[Opening THE RECORDS section]

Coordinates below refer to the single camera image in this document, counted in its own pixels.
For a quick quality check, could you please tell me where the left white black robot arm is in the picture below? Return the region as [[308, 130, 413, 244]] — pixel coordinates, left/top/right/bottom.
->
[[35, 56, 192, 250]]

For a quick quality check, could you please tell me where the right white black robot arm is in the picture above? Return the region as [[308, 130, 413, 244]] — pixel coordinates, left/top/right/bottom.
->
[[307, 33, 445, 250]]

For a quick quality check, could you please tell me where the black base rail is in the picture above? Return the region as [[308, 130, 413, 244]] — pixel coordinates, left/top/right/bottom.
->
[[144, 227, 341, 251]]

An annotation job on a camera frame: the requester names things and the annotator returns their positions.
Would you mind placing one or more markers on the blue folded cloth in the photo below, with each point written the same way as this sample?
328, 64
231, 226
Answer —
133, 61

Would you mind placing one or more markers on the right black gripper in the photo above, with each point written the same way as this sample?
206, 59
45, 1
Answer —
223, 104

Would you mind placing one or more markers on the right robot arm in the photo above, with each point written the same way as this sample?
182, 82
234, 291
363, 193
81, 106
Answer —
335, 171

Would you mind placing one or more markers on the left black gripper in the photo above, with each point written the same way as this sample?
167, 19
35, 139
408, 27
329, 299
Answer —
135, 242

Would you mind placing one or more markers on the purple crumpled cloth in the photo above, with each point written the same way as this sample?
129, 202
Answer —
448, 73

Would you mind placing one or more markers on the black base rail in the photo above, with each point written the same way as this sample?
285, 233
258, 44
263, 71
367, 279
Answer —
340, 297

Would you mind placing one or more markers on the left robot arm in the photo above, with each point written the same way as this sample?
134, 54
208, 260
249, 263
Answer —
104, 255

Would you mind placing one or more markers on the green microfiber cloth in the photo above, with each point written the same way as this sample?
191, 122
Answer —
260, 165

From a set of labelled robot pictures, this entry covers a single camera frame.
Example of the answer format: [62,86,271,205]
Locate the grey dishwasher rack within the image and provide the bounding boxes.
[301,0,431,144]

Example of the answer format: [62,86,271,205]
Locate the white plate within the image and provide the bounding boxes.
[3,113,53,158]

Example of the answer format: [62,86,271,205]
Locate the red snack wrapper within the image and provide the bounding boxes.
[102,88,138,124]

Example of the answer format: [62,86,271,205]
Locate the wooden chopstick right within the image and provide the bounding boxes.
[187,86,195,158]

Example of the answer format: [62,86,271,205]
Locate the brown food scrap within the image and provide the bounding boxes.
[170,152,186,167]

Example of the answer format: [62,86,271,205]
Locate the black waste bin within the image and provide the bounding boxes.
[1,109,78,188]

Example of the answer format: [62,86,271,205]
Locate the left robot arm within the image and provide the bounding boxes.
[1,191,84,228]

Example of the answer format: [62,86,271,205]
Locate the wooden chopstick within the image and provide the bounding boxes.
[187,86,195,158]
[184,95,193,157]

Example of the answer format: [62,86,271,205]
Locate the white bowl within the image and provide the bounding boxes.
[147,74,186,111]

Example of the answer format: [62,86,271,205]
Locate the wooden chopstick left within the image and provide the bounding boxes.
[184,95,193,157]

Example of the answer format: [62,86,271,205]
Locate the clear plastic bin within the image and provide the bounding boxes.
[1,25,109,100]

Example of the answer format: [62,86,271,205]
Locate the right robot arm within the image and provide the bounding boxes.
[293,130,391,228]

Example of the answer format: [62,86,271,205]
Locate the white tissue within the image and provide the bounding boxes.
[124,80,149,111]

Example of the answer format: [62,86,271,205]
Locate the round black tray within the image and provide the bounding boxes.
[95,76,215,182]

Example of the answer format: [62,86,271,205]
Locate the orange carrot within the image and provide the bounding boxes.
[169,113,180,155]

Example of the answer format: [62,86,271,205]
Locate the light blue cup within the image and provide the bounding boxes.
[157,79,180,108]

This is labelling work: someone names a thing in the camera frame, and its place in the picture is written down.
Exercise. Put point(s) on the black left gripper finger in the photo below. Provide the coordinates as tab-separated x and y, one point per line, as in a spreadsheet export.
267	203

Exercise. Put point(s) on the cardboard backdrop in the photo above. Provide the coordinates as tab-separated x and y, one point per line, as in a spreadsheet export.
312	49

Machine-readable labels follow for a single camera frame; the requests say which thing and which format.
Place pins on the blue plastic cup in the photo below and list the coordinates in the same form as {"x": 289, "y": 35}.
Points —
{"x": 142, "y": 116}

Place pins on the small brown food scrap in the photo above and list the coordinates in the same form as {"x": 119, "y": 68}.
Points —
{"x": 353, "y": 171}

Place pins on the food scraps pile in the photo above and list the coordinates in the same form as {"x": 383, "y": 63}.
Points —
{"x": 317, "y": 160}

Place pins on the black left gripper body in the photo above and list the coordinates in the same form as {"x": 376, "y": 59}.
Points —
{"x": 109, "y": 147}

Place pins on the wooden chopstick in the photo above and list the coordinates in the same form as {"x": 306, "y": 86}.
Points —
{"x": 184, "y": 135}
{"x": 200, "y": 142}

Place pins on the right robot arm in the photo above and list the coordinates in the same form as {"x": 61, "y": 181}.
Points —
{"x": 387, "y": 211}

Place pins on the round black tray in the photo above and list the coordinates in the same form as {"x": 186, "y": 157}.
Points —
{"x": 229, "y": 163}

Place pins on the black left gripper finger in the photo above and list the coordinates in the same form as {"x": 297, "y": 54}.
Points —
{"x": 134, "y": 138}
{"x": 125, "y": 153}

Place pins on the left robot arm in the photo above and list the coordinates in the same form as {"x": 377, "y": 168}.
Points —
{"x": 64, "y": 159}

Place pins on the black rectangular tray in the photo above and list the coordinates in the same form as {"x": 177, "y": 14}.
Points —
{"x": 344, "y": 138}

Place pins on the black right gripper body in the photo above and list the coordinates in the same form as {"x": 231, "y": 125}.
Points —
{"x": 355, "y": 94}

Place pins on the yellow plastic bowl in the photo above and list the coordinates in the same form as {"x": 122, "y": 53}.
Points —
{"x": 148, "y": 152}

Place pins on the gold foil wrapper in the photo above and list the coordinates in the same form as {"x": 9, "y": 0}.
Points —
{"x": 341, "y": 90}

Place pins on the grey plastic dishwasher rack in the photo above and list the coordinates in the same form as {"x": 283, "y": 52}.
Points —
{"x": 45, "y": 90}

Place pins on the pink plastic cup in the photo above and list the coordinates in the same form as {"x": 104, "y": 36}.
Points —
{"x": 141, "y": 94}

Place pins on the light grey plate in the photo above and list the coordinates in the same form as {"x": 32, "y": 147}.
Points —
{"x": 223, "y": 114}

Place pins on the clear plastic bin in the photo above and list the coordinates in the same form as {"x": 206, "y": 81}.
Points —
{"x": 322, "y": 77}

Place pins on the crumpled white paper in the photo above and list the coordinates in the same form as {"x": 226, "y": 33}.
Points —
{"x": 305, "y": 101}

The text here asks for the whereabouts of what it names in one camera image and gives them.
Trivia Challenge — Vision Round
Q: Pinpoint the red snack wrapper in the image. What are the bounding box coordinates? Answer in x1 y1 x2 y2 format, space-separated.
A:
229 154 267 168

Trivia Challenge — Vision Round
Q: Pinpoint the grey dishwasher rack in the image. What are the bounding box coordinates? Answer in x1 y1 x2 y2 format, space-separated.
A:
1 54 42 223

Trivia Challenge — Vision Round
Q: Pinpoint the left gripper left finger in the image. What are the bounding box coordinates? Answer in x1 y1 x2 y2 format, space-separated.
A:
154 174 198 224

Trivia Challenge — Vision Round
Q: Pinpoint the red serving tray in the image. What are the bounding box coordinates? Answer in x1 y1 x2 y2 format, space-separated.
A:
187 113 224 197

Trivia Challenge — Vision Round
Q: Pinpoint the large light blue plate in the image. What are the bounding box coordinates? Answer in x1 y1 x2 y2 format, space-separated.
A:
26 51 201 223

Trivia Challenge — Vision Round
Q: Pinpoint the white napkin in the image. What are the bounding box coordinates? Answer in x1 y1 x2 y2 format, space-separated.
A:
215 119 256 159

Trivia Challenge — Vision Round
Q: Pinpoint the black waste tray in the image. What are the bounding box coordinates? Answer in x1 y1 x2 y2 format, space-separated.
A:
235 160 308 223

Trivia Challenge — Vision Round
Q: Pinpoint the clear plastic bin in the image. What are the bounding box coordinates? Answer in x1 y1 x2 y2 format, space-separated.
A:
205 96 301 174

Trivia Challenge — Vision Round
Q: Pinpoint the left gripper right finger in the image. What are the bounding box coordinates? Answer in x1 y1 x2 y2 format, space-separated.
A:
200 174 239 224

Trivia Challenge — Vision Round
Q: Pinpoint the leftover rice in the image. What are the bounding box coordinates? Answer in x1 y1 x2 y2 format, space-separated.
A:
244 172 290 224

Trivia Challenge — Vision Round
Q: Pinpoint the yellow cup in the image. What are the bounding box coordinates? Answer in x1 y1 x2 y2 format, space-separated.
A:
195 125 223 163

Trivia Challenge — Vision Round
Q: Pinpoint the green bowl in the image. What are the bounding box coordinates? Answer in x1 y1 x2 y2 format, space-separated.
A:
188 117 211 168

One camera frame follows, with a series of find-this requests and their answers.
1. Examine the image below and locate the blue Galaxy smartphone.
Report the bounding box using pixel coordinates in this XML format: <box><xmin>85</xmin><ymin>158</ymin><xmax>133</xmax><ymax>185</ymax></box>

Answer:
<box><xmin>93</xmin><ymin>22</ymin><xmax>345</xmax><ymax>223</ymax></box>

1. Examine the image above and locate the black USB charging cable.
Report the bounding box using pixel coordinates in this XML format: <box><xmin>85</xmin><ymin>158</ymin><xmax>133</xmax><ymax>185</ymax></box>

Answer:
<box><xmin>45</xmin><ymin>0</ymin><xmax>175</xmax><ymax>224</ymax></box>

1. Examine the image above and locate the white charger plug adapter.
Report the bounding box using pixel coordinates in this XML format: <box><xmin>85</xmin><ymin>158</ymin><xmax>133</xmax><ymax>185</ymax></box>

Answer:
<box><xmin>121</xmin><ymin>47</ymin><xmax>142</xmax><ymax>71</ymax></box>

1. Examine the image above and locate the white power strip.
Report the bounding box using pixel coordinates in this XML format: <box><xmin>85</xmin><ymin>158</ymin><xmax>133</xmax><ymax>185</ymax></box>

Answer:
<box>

[Closing THE RECORDS section]

**TASK ITEM:** Check the records above and copy each line that has the string "single".

**THE ANSWER:**
Coordinates below refer to the single camera image in this document, counted in its own pixels.
From a set of labelled robot pictures, this entry covers a single camera frame.
Machine-readable labels follow for a single camera frame; the requests say which thing and which format.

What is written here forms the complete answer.